Your periods gradually stop and you get symptoms of the menopause. The symptoms may be more severe than after a natural menopause. You can take hormone replacement therapy (HRT) after treatment for cervical cancer. There are gels and creams available that can help with vaginal dryness.
If you have already had your menopause, your ovaries will have stopped working before your treatment. So the radiotherapy won't make as much difference to you.
After your treatment your vagina can become narrower and less stretchy. You might also have vaginal dryness. This can affect your sex life.
Your doctor will need to do a physical examination of your vagina during your follow up appointments. To try to prevent or minimise narrowing and stiffening of the vaginal tissues, it is important to start using vaginal dilators after your course of radiotherapy treatment.
The dilators can help to make sure you can still have sex comfortably and have vaginal examinations. Your radiotherapy team will advise you how and when to start using dilators and suggest suitable lubricants to use.
Dilators are tube shaped objects, made of plastic or metal. They come in different sizes. You gently put the dilator into your vagina for 5 to 10 minutes about 3 times a week. This stretches the vagina and helps to stop it from narrowing. It is important to be gentle and not force this.
You could switch to a smaller size if you find it difficult to get the dilator in. You might find it easier with a water soluble lubricant such as Astroglide, Durex lube or KY jelly. You can use the dilator in the bath if you prefer. You can also use a moisturiser such as Replens 2 or 3 times a week.
If you find the dilator you have been using is getting a tighter fit, you may need to use it more often. You can talk to your doctor or nurse about this. You may have slight bleeding or spotting after using your dilator. This is normal.
However, it isn't normal to have heavy bleeding or pain. Contact your doctor or nurse If you have either of these.
You usually start using your dilator from anything between 2 and 8 weeks after your radiotherapy ends. This varies depending on your radiotherapy centre. Your doctor might advise you to use the dilators for 2 years or more, even if you are sexually active.
This is not a common side effect but sometimes one or both legs can swell if you have radiotherapy to the lymph nodes. Some people might have swelling of the genitals. This swelling is called lymphoedema.
Tell your specialist straight away if you think either of your legs are getting swollen. You will need to be assessed by a lymphoedema specialist. The sooner it is diagnosed, the easier lymphoedema is to treat.

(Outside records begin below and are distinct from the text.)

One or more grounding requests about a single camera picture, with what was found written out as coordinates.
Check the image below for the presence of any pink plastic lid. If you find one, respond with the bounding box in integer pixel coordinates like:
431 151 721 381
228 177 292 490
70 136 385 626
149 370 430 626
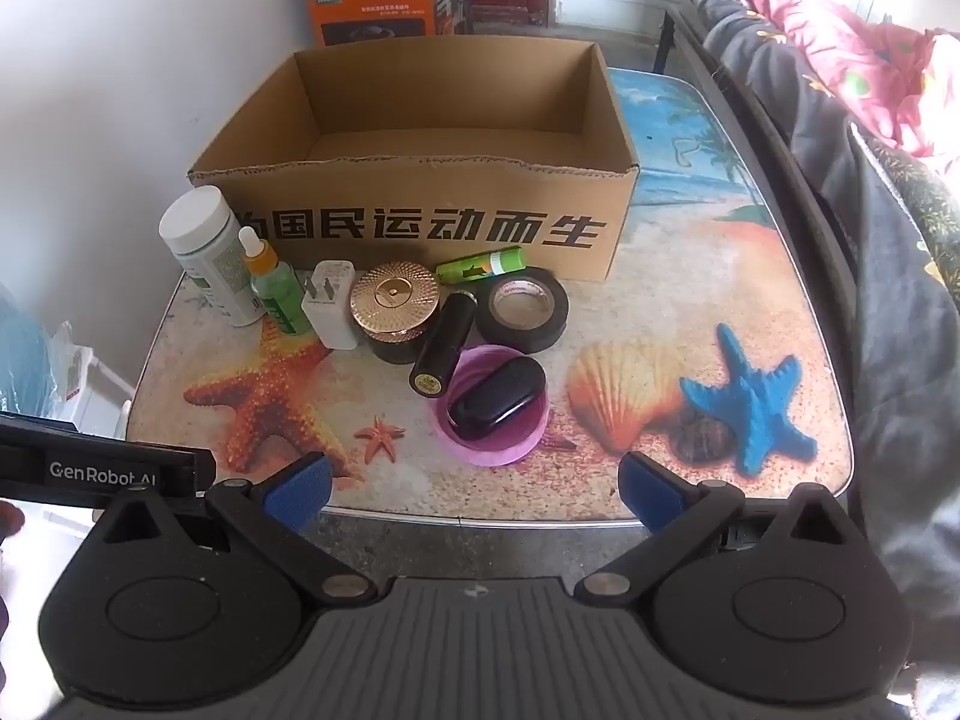
430 344 550 468

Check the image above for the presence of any white power adapter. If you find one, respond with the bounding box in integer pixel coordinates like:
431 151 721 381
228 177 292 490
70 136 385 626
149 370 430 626
301 260 359 351

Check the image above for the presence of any black cylindrical tube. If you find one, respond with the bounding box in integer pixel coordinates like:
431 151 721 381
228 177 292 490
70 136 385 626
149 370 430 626
409 291 477 398

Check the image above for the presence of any black oval case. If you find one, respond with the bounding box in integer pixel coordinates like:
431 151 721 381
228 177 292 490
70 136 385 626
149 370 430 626
448 358 547 440

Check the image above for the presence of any green dropper bottle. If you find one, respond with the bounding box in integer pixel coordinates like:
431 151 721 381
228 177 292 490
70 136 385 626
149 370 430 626
238 226 311 335

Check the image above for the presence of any gold lid black jar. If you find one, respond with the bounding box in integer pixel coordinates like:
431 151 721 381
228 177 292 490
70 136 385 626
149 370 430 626
348 262 439 364

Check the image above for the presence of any black tape roll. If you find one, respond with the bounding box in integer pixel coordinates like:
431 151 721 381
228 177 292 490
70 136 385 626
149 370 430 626
475 266 569 355

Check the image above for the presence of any white supplement bottle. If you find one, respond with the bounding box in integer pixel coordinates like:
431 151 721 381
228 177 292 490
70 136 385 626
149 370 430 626
158 185 265 327

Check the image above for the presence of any green lip balm stick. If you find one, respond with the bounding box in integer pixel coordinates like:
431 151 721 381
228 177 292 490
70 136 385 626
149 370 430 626
434 247 527 284

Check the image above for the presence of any blue water jug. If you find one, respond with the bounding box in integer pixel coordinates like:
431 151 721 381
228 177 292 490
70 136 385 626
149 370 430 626
0 288 55 418

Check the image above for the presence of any white plastic bag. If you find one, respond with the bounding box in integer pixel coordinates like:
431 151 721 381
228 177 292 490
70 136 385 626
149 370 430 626
50 322 135 439

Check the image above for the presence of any grey bedding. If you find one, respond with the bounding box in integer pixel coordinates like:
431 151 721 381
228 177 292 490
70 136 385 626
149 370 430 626
673 0 960 602

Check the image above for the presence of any brown cardboard box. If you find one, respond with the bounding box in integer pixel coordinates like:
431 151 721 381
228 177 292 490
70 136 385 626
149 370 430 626
189 36 640 281

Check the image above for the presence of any pink floral blanket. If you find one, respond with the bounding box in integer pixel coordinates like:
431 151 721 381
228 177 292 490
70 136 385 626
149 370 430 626
748 0 958 174

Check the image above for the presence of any black metal bed frame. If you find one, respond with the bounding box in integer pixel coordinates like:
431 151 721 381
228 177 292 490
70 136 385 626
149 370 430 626
650 5 864 519

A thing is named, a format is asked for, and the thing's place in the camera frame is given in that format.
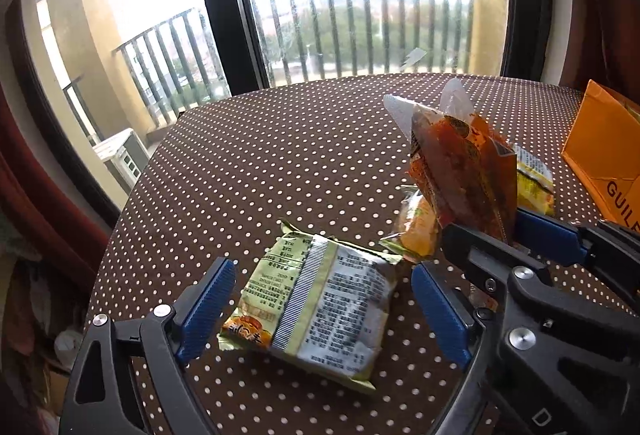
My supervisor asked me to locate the small red yellow candy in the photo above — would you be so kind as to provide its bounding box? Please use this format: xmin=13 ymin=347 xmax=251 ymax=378
xmin=514 ymin=144 xmax=555 ymax=216

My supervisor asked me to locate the dark red curtain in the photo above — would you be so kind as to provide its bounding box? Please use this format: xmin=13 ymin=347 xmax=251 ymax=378
xmin=0 ymin=89 xmax=112 ymax=295

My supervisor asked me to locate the black balcony railing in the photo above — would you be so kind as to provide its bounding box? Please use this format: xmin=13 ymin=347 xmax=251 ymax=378
xmin=62 ymin=0 xmax=482 ymax=146

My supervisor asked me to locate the yellow green noodle packet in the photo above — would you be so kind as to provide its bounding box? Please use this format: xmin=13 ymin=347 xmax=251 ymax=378
xmin=217 ymin=223 xmax=402 ymax=393

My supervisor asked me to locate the small orange sausage snack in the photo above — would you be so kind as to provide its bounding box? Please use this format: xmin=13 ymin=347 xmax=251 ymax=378
xmin=380 ymin=184 xmax=440 ymax=264

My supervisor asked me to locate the white outdoor air conditioner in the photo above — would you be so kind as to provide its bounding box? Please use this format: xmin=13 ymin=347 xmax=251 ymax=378
xmin=92 ymin=128 xmax=150 ymax=194

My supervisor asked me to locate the orange clear snack pouch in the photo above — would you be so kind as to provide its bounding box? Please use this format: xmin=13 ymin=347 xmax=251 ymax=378
xmin=383 ymin=77 xmax=518 ymax=243

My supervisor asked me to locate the black window frame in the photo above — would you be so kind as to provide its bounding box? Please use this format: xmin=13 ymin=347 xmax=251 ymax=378
xmin=1 ymin=0 xmax=552 ymax=229

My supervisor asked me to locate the brown polka dot tablecloth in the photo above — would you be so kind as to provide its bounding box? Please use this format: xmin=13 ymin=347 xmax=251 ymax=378
xmin=84 ymin=72 xmax=640 ymax=435

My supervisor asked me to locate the orange cardboard box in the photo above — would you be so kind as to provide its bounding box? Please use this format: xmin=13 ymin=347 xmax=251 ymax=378
xmin=562 ymin=80 xmax=640 ymax=233

You may have some permanent effects from your treatment. This doesn't happen to everyone. It's difficult to predict who is going to have a problem.
After any type of radiotherapy for cancer of the cervix, you might find that you have to pass urine more often. The treatment can make the bladder less elastic. So it won't stretch as far and feels full sooner. You may also be more prone to urine infections.
You might have some permanent bowel effects from your treatment. This doesn't happen to everyone. It's difficult to predict whether you will be affected or not.
You may have loose, or more frequent, bowel motions. This is because the radiotherapy irritates the lining of the bowel. Tell your doctor if you are troubled by these side effects. You might be able to take medicine to firm up your bowel motions and make them less frequent.
In rare cases, radiotherapy can cause constipation, with pain, sickness and bloating. Contact your doctor if you have these symptoms. Your doctor needs to check your bowel for a possible blockage.
Occasionally, radiotherapy to the pelvis can cause bleeding, which will show up in your bowel movements or urine. This is usually caused by an increased growth of small blood vessels in that area after the treatment.
If you notice this, tell your doctor. Your doctor may call this problem telangiectasia (pronounced teel-an-gee-ek-tay-zee-a).